Gerardo Silva Jardim
Da idéia que inspirou Maiakosvki em seu poema de maior sucesso, referindo-se às nossas omissões diárias : …um dia eles chegam à porta de nossa casa e timidamente olham nosso jardim, e não fazemos nada; no dia seguinte entram em nosso quintal, colhem nossas flores, vemos, e não fazemos nada; até que por fim entram em nossa casa, roubam nossos bens, nossas mulheres, nossos filhos, e aí já não podemos mais fazer nada…
A Constituição Federal, inspirada na idéia de que os tribunais devem passar pelo chamado “choque cultural”, mesclando a têmpera dos juízes de carreira com a visão diferenciada dos advogados e membros do ministério público ( como se a aplicação da lei dependesse de algum choque), e, para serem órgãos bem representativos de instituições ( como se tribunais devessem ser órgãos representativos), criou o chamado “quinto” constitucional pelo qual uma quinta parte dos tribunais estaduais é integrada por advogados e membros do ministério público, alternadamente, nomeados como representantes dessas classes.

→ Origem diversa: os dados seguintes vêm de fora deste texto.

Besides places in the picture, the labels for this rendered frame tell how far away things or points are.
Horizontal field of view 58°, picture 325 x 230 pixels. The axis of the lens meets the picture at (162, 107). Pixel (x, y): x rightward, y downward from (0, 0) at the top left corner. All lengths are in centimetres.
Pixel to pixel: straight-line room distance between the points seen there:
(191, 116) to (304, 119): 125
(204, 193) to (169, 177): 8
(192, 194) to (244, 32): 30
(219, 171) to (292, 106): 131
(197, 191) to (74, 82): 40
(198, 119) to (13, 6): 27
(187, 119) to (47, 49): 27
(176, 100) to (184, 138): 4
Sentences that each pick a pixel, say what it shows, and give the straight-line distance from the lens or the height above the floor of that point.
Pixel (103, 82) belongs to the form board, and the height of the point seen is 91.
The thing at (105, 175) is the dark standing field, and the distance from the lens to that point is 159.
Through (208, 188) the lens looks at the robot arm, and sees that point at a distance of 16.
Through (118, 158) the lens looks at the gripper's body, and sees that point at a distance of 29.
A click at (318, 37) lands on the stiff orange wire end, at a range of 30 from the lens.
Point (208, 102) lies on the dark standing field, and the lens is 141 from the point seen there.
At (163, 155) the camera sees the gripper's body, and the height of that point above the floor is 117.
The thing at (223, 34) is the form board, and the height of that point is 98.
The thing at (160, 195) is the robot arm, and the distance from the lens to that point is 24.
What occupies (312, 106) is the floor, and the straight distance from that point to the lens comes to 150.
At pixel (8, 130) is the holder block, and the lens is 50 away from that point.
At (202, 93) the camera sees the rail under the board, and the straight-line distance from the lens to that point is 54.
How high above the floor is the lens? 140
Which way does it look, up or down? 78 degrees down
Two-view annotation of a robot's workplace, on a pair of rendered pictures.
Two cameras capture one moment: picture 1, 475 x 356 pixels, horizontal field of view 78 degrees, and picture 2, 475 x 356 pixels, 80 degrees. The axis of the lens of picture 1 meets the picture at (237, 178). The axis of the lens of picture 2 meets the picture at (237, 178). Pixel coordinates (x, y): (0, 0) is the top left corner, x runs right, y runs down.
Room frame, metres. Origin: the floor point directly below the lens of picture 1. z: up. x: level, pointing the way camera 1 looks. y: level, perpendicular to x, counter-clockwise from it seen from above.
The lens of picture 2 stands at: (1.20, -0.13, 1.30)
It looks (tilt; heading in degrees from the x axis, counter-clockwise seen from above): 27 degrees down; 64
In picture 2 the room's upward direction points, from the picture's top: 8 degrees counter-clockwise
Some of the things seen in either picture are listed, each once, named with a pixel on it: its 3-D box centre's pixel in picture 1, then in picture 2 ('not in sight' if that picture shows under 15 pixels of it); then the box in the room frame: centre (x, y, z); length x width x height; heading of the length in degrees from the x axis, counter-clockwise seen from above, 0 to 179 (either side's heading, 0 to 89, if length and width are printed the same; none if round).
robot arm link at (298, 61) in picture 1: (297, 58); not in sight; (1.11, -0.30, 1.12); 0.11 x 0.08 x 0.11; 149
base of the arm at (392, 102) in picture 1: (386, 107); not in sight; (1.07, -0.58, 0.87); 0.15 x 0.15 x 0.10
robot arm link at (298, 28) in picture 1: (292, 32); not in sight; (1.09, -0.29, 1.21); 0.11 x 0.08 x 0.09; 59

A magistratura de carreira, aquela que se inicia por concurso público e cujo mister é extenuante, árduo, espinhoso, e cuja partida se dá nas entrâncias mais inferiores possíveis e cujo progresso é lento e demorado, ouviu esse agora já longevo “princípio do quinto”… e não falou nada.
Criaram-se os tribunais de alçada. Neles, igualmente, lá veio o “quinto” e partir daí a “boa hermenêutica” começou a aprontar das suas. Ao ascenderem os juízes dos tribunais de alçada ao tribunal de justiça considera-se, com “engenho e arte” que os “representantes” das classes dos advogados e ministério público perderam essa qualidade e tornaram-se magistrados desagregados da origem!
Nunca se cogitou que essa interpretação inutiliza a própria “ratio essendi” da idéia de representação?
O que tem sucedido – invariavelmente e sem exceção alguma nos estados, salvo aqueles que percebendo isso extinguiram os tribunais de alçada – é que os tribunais de justiça não mais contam com quatro quintos de magistrados de carreira.
Nunca se cogitou que a garantia aos “quatro quintos” é relevante no mesmo diapasão do “um quinto” ?
A magistratura de carreira ouviu mais essa… e não falou nada.
Criou-se o Superior Tribunal de Justiça. Nele o “quinto” transformou-se em “terço” , conforme o art. 104 da Constituição, e mais uma vez a magistratura de carreira ouviu… e não falou nada.
E na progressão paulatina dessa inversão de valores, os membros dos tribunais que acedem ao stj o são sem considerar a origem do ingresso, o que só poderia resultar, como resultou, em que dos 33 ministros daquela corte apenas 16 são magistrados de carreira, o significa que o terço virou metade!
Nem vá se falar do STF!
É. Foram-se os dedos; ficaram os anéis!